Task item: Restate word for word the lines of the material below, from the line with "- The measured" to the line with "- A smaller", both lines included, and no others.

Provided material:
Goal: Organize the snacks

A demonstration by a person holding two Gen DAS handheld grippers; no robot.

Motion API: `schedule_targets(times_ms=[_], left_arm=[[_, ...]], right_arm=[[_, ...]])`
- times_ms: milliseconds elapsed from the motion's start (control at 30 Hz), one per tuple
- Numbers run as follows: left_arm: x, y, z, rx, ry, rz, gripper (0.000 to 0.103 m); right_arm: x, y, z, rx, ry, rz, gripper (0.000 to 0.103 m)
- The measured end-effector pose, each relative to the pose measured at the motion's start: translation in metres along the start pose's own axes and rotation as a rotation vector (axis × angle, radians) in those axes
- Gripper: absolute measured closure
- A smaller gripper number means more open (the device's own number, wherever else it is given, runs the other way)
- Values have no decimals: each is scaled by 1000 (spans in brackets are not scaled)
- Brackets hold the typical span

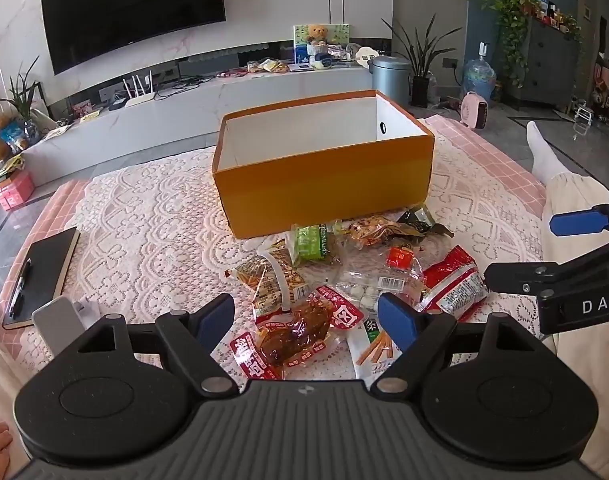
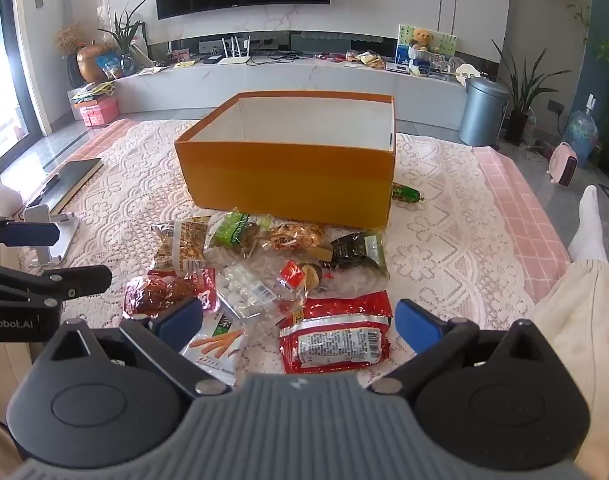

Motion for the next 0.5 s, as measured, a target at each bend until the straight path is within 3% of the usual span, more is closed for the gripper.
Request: schedule_targets(times_ms=[500], left_arm=[[-1, -1, 0, -8, -4, -18, 8]], right_arm=[[0, -1, -1, 6, 0, -6, 4]])
Point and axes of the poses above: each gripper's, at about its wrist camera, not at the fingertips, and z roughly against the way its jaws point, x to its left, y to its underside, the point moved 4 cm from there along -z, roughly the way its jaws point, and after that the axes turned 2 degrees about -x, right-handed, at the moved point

Expected answer:
- The measured end-effector pose, each relative to the pose measured at the motion's start: translation in metres along the start pose's own axes and rotation as a rotation vector (axis × angle, radians) in those axes
- Gripper: absolute measured closure
- A smaller gripper number means more open (the device's own number, wherever else it is given, runs the other way)

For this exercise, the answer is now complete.